TASK TO COMPLETE: Among the records, which lines include "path"? List them.

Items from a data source
↓

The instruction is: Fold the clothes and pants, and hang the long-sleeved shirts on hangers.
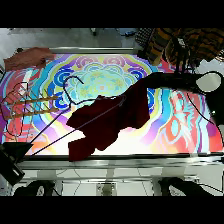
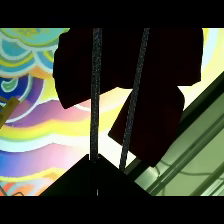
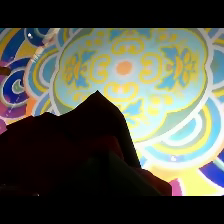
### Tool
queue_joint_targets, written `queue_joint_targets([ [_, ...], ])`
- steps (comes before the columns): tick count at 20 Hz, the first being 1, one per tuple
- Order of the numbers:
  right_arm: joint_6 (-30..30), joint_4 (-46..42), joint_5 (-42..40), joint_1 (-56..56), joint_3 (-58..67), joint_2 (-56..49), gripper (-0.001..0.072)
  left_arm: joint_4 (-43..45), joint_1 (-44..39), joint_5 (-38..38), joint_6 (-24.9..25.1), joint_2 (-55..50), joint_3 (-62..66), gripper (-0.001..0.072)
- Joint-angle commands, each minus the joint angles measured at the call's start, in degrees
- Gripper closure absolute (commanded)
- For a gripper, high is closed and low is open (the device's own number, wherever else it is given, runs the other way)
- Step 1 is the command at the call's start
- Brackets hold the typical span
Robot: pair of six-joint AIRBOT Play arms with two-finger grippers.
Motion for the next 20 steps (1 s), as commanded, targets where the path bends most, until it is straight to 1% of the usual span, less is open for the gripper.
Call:
queue_joint_targets([
  [1,0.1,0.1,0.2,0.0,0.1,0.0,0.0668,-2.1,0.0,-1.8,-0.8,-1.2,0.0,0.0680],
  [4,-0.6,0.5,1.5,0.1,0.1,0.0,0.0668,-3.5,0.0,-3.7,-0.6,-5.1,0.0,0.0679],
  [7,-5.1,3.5,4.0,0.2,0.1,0.0,0.0668,-4.5,0.0,-5.7,0.0,-10.0,0.0,0.0679],
  [11,-6.7,4.8,5.7,0.2,0.1,0.1,0.0668,-4.5,0.0,-7.7,1.7,-14.3,0.0,0.0679],
  [12,-8.2,5.7,6.8,0.2,0.1,0.1,0.0668,-4.4,0.0,-9.5,1.8,-14.8,0.0,0.0679],
  [14,-12.2,8.5,9.2,0.2,0.1,0.1,0.0668,-4.9,0.0,-12.9,4.7,-15.4,0.0,0.0679],
  [15,-14.9,9.8,10.1,0.2,0.1,0.1,0.0668,-6.6,0.0,-12.8,8.1,-15.8,0.0,0.0680],
  [16,-18.1,10.3,10.7,0.2,0.1,0.1,0.0668,-8.6,0.0,-12.2,11.1,-16.2,-0.1,0.0680],
  [18,-26.6,10.0,12.5,0.2,0.1,0.1,0.0668,-12.0,0.0,-11.5,15.0,-17.4,-0.2,0.0679],
  [19,-28.8,9.1,12.9,0.1,0.1,0.2,0.0668,-12.9,0.0,-10.2,16.4,-18.2,-0.2,0.0679],
  [20,-29.8,7.0,12.4,0.1,0.1,0.3,0.0668,-13.3,0.0,-8.1,17.0,-19.1,-0.2,0.0679],
])
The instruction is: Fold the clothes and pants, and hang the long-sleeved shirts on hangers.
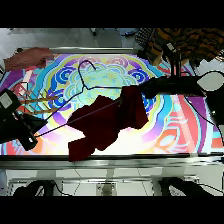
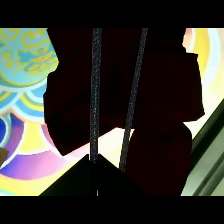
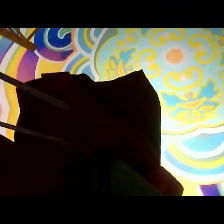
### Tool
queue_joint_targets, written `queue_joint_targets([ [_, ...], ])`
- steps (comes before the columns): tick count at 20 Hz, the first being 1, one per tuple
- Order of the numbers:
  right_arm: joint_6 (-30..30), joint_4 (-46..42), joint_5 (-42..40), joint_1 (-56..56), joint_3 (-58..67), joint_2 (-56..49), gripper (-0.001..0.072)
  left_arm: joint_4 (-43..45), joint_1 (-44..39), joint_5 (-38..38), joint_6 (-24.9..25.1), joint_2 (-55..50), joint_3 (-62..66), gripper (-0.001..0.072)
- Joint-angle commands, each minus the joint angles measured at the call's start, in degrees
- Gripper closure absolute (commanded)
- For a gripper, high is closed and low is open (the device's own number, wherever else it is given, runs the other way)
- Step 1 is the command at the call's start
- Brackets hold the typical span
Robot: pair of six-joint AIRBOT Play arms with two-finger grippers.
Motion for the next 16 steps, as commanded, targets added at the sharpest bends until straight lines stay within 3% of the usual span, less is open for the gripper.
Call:
queue_joint_targets([
  [1,-8.8,-3.8,1.0,0.0,0.1,0.3,0.0668,-3.6,0.0,5.2,5.3,-2.7,0.0,0.0679],
  [3,-12.9,-6.6,1.6,0.0,0.2,0.9,0.0668,-3.7,0.0,8.3,5.3,-3.9,-0.1,0.0679],
  [6,-18.4,-4.9,6.5,0.0,2.2,1.3,0.0668,-7.1,0.0,6.4,8.7,-4.3,-0.1,0.0679],
  [11,-19.0,2.9,19.1,0.1,9.1,1.8,0.0668,-10.5,0.0,5.2,11.8,-7.4,-1.3,0.0679],
  [16,-19.0,6.1,22.7,0.1,10.8,3.1,0.0668,-15.7,0.0,0.4,17.2,-7.4,-5.3,0.0679],
])
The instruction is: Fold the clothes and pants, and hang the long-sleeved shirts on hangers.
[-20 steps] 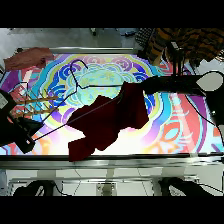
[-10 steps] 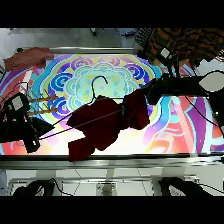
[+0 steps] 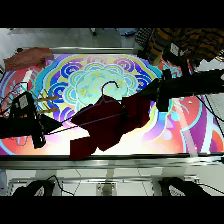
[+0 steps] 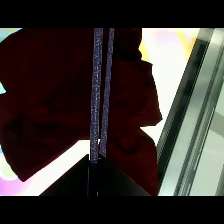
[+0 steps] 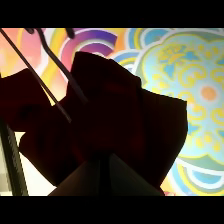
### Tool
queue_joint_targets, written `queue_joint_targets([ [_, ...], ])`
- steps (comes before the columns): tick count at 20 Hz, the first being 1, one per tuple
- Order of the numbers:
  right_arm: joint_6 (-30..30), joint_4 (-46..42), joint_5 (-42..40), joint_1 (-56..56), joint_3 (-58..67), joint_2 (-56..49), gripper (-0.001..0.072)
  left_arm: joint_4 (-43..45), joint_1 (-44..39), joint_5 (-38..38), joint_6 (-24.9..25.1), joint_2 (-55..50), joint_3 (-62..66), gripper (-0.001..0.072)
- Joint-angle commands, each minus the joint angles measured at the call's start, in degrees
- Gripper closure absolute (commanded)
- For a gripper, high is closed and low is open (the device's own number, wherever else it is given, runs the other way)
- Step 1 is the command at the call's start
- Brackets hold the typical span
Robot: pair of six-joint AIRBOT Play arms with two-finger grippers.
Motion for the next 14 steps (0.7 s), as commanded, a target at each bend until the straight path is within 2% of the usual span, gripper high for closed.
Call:
queue_joint_targets([
  [1,-0.3,2.2,3.3,0.0,1.2,0.7,0.0668,-4.6,0.0,-1.0,4.5,-0.3,-2.4,0.0679],
  [5,-0.3,1.2,4.5,0.1,1.2,0.7,0.0668,-8.4,0.0,0.5,5.3,-0.3,-5.2,0.0679],
  [9,3.1,-18.7,5.9,0.0,1.2,0.8,0.0668,-8.6,0.1,2.1,5.3,-0.3,-6.2,0.0679],
  [11,4.1,-24.6,5.8,0.0,1.2,0.9,0.0668,-9.6,0.1,4.0,5.3,-0.3,-6.2,0.0679],
  [14,4.0,-21.4,5.4,0.1,1.2,0.9,0.0668,-12.9,-0.1,5.9,5.3,-0.3,-6.2,0.0679],
])
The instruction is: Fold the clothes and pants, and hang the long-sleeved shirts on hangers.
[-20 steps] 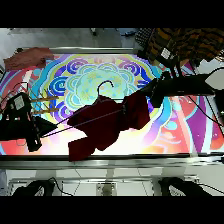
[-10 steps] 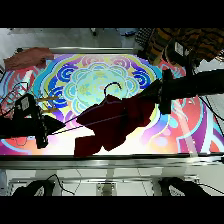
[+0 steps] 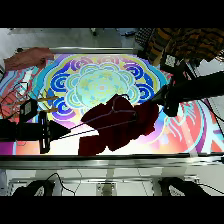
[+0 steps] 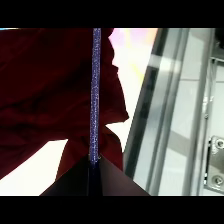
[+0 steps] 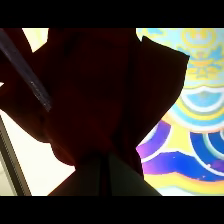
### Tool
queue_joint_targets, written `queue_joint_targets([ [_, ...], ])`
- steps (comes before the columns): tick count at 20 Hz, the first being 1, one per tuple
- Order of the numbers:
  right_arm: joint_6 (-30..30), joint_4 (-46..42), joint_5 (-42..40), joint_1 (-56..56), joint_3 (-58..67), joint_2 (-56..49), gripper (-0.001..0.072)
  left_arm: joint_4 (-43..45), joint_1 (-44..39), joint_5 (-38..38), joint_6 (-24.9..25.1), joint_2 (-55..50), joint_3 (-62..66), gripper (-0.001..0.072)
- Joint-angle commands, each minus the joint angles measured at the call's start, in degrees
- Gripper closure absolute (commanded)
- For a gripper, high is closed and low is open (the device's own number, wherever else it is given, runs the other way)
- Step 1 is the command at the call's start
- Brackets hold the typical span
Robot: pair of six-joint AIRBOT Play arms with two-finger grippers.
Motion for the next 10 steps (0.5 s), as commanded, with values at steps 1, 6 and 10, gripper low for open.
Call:
queue_joint_targets([
  [1,0.9,-0.6,0.3,0.1,0.1,0.0,0.0668,-3.3,0.0,1.9,0.2,0.0,-0.2,0.0679],
  [6,0.9,12.3,6.1,0.1,0.1,0.0,0.0668,-4.9,-0.1,0.2,0.2,0.0,-1.1,0.0679],
  [10,0.9,21.2,8.6,0.1,0.2,1.1,0.0668,-6.4,-0.1,-5.0,0.2,0.0,-7.4,0.0679],
])
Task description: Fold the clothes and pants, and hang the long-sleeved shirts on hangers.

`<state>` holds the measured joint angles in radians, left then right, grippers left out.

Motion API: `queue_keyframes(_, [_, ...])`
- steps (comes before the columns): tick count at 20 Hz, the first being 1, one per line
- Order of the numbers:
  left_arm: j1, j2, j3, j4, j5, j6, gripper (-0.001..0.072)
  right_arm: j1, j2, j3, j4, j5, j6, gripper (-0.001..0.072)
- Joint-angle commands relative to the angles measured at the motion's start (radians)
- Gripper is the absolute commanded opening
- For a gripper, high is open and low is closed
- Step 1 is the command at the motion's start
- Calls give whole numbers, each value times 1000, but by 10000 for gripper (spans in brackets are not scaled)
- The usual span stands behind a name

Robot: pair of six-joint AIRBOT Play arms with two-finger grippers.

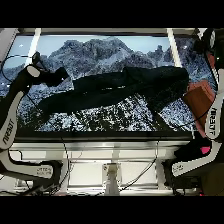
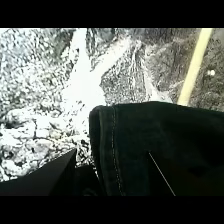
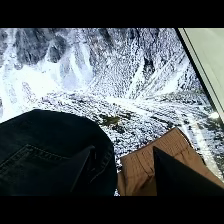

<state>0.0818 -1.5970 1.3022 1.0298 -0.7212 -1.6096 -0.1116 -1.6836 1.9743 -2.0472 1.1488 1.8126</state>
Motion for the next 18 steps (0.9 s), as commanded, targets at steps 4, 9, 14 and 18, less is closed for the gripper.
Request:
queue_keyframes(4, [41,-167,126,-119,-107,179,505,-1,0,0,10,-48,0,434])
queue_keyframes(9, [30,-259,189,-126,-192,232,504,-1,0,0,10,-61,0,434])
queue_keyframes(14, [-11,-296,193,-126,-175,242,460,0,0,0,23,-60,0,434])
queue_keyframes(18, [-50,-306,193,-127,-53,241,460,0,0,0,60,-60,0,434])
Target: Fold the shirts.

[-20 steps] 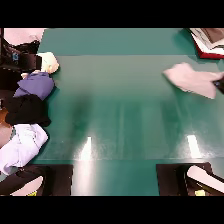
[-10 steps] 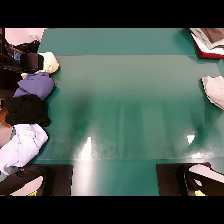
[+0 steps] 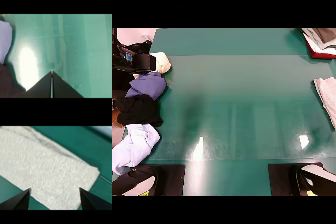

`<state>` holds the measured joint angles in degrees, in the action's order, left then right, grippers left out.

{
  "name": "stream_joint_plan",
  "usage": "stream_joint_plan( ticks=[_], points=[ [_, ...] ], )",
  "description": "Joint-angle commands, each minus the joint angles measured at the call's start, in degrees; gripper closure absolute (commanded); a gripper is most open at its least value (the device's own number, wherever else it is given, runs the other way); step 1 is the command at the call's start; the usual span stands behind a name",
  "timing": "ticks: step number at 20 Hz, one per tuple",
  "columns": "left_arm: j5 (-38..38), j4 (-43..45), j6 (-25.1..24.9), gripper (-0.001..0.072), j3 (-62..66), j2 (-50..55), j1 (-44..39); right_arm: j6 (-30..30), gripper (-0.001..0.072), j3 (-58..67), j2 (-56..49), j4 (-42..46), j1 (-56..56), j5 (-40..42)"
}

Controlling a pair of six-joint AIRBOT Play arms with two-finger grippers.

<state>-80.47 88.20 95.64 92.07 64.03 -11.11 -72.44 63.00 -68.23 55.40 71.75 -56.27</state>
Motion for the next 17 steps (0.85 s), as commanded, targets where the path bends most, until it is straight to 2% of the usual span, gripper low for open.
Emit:
stream_joint_plan(
  ticks=[1, 2, 3, 4, 5, 6, 14, 17],
  points=[
    [0.98, 0.07, -0.07, 0.0680, 0.00, 0.02, -0.02, -2.84, 0.0044, 3.89, 0.22, -3.61, 2.23, -3.74],
    [1.31, 0.07, -0.04, 0.0680, 0.00, 0.02, -0.02, -2.80, 0.0200, 4.28, 0.22, -6.34, 0.92, -4.13],
    [1.18, 0.04, -0.04, 0.0680, 0.00, 0.02, -0.02, -2.78, 0.0401, 4.37, 0.22, -8.74, -1.09, -4.33],
    [1.38, 0.04, -0.04, 0.0680, 0.00, 0.00, -0.02, -2.73, 0.0542, 4.37, 0.22, -10.88, -3.82, -4.98],
    [1.64, 0.07, -0.04, 0.0680, 0.00, 0.02, -0.02, -2.73, 0.0639, 4.37, 0.22, -11.45, -6.62, -5.95],
    [1.68, 0.04, -0.04, 0.0680, 0.00, 0.02, -0.02, -2.71, 0.0699, 4.37, 0.22, -11.41, -9.75, -7.10],
    [1.66, 0.04, -0.04, 0.0680, 0.00, 0.00, -0.02, -2.71, 0.0699, 4.37, 1.05, -11.37, -37.33, -11.37],
    [1.66, 0.04, -0.04, 0.0680, 0.00, 0.00, -0.02, -2.71, 0.0699, 4.37, 2.40, -11.28, -44.19, -10.12]
  ],
)
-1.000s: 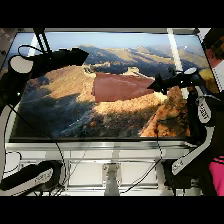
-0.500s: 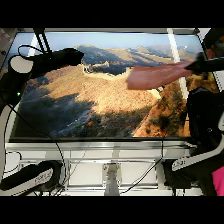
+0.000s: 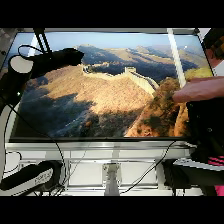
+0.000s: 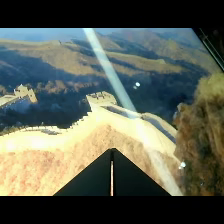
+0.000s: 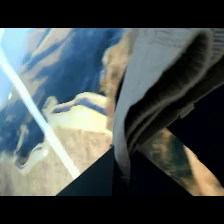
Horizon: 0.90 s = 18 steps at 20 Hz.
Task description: Fold the clothes and pants, and hang the long-sleeved shirts on hangers.
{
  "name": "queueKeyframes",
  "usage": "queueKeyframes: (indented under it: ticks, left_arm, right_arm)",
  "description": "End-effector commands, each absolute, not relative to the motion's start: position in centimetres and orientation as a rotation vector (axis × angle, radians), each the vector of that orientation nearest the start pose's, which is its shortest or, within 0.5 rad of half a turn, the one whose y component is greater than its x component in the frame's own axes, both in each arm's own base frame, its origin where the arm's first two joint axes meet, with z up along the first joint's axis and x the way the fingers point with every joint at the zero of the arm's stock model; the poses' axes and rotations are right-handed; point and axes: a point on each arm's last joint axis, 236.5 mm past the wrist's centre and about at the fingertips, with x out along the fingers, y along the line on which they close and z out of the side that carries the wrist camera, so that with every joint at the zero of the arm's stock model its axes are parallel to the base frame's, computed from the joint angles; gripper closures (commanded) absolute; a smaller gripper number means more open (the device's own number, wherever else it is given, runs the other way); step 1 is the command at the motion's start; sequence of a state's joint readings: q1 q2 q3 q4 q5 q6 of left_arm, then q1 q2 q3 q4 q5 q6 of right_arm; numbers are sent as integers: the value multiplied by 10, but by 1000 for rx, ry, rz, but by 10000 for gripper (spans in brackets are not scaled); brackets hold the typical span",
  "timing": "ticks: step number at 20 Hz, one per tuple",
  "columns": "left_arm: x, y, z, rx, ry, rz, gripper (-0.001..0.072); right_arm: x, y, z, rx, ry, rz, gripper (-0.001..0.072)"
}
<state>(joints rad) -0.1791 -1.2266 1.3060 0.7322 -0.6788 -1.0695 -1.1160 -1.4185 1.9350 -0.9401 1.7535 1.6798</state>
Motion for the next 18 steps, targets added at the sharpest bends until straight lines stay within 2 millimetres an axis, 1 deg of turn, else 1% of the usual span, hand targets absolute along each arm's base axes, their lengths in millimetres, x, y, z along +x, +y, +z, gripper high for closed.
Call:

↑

SOLVED EXERCISE:
Motion for the next 20 steps (1 s), as commanded, targets where the path bends most, until it is straight to 1% of the usual span, less is open for the gripper.
Motion for the next 14 steps (0.7 s), as commanded, a target at each bend until the straight path is within 2% of the usual span, gripper high for closed.
Motion for the next 17 steps (0.85 s), as commanded, targets where the path bends most, until it is straight to 2% of the usual span, gripper low for open.

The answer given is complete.